1927. Hollywood.
George Valentin est la star en vogue du cinéma muet. Un brin égocentrique, il ne prête attention à personne, si ce n’est à ses fans et à son petit chien qui l’accompagne dans tous ses films.
Mais avec l’arrivée des premières productions parlantes, toutes ses certitudes vont être remises en cause. Saura-t-il faire face à ce changement inexorable ? Et saura-t-il voir l’amour que lui porte Peppy Miller, une jeune figurante dont la carrière va prendre un essor fulgurant grâce à l’arrivée du son ?
Après deux OSS 117, parodies des films d’espionnage des années 50 et 60, le tandem Michel Hazanavicius et Jean Dujardin se reforme pour un hommage respectueux au cinéma muet. Il n’est pas question de se moquer, ni de s’amuser avec un genre comme l’a (plutôt mal) fait en début d’année Les aventures de Philibert, capitaine puceau de Sylvain Fusée avec les films de cape et d’épée. Au contraire, Michel Hazanavicius semble avoir mis un point d’honneur à redonner vie à un cinéma disparu. Tout est d’ailleurs fait pour donner l’impression que The Artist a été tourné il y a plus de 80 ans et rien ne semble avoir été oublié : du format 4/3 de l’image, aux dialogues écrits sur des cartons, en passant par les costumes, les décors et le jeu très appuyé des acteurs.
Saluons, au passage, le magnifique travail du directeur de la photographie, Guillaume Schiffman, qui compose pour l’occasion de somptueuses images en noir et blanc. Son travail sur les ombres dans la seconde partie du film apporte un indéniable relief à l’ambiance plus sombre du récit.
Plan après plan, le cinéaste s’évertue à retrouver la manière idéale de retranscrire – par la mise en scène et la gestuelle des acteurs – toute une gamme d’émotions allant du rire aux larmes. Cependant, trop occuper à soigner chacune de ses scènes, Michel Hazanavicius atteint les limites de son exercice de style et oublie de développer un scénario réellement original. Ni film burlesque, ni film dramatique, The Artist semble rechigner à pencher d’un côté ou de l’autre préférant jouer l’équilibriste. Hélas, n’est pas Chaplin qui veut. On rit, certes, mais peu… Et quand le film prend une tournure dramatique, il peine bizarrement à émouvoir.

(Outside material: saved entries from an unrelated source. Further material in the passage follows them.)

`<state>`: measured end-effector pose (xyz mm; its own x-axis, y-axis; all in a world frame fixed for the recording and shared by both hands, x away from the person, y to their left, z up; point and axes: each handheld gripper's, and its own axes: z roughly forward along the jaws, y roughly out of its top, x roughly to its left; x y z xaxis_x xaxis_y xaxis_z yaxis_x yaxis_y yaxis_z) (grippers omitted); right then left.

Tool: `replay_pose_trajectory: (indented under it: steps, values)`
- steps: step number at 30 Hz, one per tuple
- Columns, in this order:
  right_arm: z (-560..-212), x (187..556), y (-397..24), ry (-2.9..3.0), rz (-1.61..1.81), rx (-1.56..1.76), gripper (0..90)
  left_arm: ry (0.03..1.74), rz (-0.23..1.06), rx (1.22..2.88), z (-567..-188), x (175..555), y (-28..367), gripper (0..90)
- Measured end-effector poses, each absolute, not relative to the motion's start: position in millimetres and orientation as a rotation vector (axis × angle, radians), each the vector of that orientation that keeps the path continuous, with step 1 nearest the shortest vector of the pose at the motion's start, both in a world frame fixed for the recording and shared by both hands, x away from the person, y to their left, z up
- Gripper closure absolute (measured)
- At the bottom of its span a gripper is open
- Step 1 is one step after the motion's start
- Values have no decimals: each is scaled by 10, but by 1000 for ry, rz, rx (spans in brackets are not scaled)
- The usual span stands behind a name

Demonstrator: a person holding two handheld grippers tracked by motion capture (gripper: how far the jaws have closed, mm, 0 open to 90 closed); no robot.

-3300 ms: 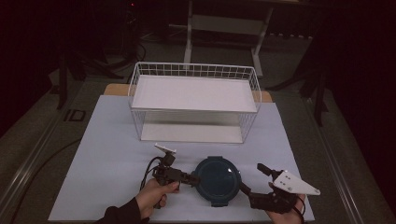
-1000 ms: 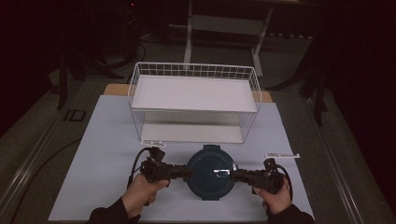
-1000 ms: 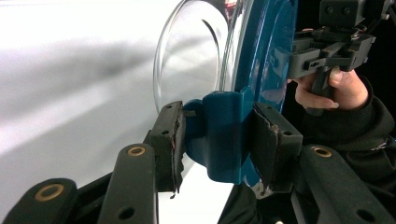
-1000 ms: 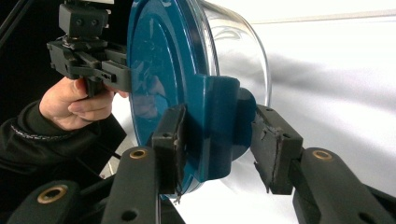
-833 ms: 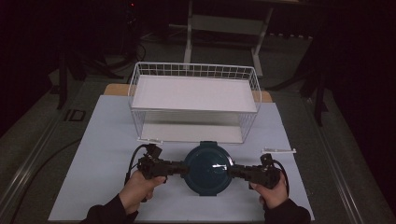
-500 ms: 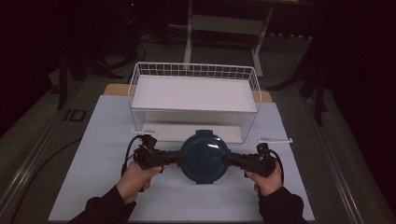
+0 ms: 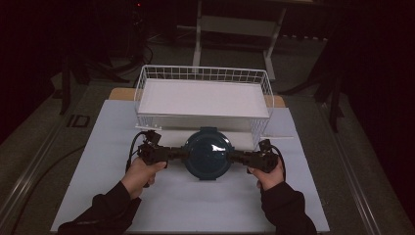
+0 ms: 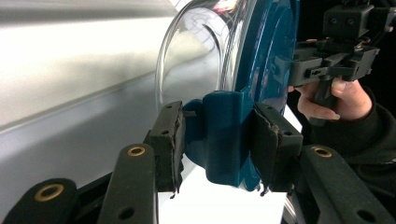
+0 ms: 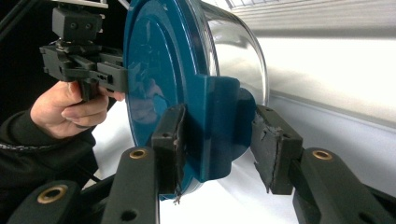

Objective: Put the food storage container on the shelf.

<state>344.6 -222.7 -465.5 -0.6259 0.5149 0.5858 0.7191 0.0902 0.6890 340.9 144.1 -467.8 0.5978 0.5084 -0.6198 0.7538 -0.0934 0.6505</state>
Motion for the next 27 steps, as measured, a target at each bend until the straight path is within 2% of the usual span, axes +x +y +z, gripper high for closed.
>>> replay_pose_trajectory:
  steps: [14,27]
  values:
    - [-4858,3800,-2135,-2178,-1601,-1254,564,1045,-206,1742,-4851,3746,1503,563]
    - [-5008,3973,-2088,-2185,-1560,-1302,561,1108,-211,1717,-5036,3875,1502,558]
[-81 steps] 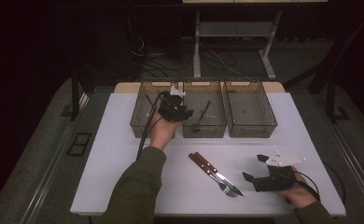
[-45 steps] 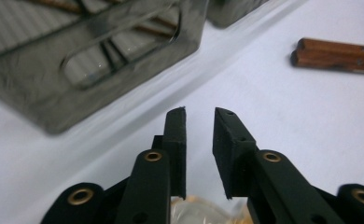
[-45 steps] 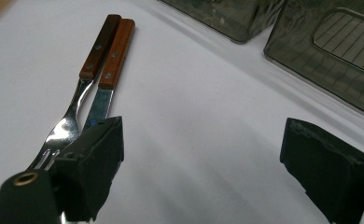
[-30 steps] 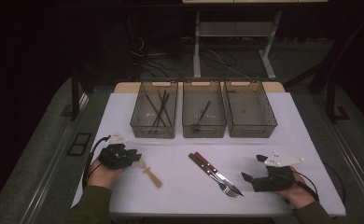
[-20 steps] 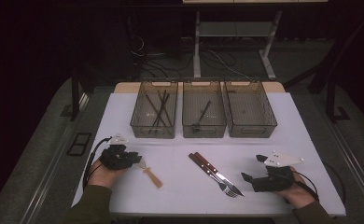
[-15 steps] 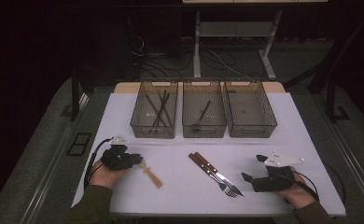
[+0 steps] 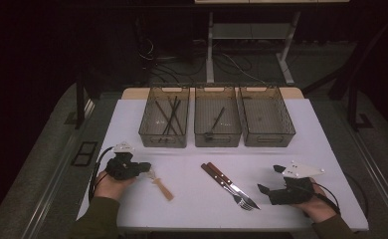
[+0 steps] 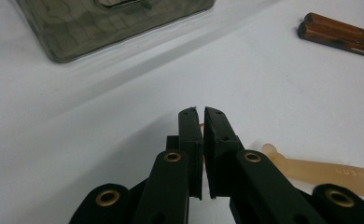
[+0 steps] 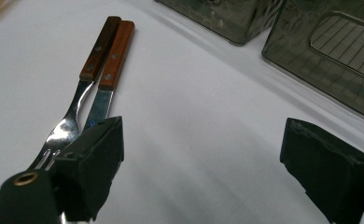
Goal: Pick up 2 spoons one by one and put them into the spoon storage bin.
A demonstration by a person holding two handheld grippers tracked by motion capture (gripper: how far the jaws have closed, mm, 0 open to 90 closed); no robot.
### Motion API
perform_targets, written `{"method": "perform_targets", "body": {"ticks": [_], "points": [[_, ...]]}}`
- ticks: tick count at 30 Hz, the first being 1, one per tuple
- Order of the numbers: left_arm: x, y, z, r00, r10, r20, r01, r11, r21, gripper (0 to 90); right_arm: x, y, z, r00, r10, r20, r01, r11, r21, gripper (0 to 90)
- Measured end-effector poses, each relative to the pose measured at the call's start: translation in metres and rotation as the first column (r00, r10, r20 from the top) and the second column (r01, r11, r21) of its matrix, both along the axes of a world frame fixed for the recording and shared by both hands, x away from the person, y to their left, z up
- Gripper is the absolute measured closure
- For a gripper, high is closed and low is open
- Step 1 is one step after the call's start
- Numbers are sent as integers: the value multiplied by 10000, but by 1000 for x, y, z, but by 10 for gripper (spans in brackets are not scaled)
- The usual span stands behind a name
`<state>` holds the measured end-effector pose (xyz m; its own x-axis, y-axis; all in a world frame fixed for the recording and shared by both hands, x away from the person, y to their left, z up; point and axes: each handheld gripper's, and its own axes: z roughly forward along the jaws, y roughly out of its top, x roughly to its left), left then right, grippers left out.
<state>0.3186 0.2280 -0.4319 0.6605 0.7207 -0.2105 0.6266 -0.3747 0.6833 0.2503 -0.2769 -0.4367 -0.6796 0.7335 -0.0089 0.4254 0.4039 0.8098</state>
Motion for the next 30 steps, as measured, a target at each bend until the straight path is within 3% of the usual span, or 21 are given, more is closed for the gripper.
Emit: {"method": "perform_targets", "body": {"ticks": [5,15,30], "points": [[-2,-1,7,9997,-1,243,11,9993,-385,864,0,0,0,10000,3,3,-3,10000,2,135],[-3,-7,20,9979,-25,650,67,9979,-646,867,0,1,0,10000,25,-24,-25,10000,-29,135],[16,-30,49,9914,-93,1302,275,9901,-1380,868,1,1,-1,10000,0,-38,0,10000,-29,135]]}}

Heureusement que les acteurs assurent le spectacle. De James Cromwell à Missi Pyle et de Penelope Ann Miller à John Goodman (plus vrai que nature en producteur à gros cigares), tous les seconds rôles américains sont au diapason de l’excellente prestation du couple français vedette.
Avec son physique à la Douglas Fairbanks – dont le réalisateur détourne certains des films – Jean Dujardin impressionne. Il donne à son personnage une vraie épaisseur et une belle énergie qui explose dans deux jolies scènes de claquettes. Aussi à l’aise dans l’humour que dans l’émotion, il n’a pas volé son prix d’interprétation à Cannes. Face à lui, Bérénice Bejo livre une performance étonnante et pleine de justesse. Tour à tour, pétillante, émouvante et charmeuse, elle illumine The Artist de ses œillades canailles. Véritable révélation, elle est l’atout majeur de ce film atypique qui est un indéniable tour de force cinématographique à défaut d’être une totale réussite.
Dommage que l’idée de faire un film muet ait supplanté un scénario plus conséquent. On commence par voir « Chantons sous la pluie » pour terminer avec une fin angoissante sous une musique reprise de « Vertigo » (ou « Pas de Printemps pour Marnie », je ne sais plus). Si on peut saluer la performance de la mise en scène et des acteurs, le résultat final est bien ennuyeux.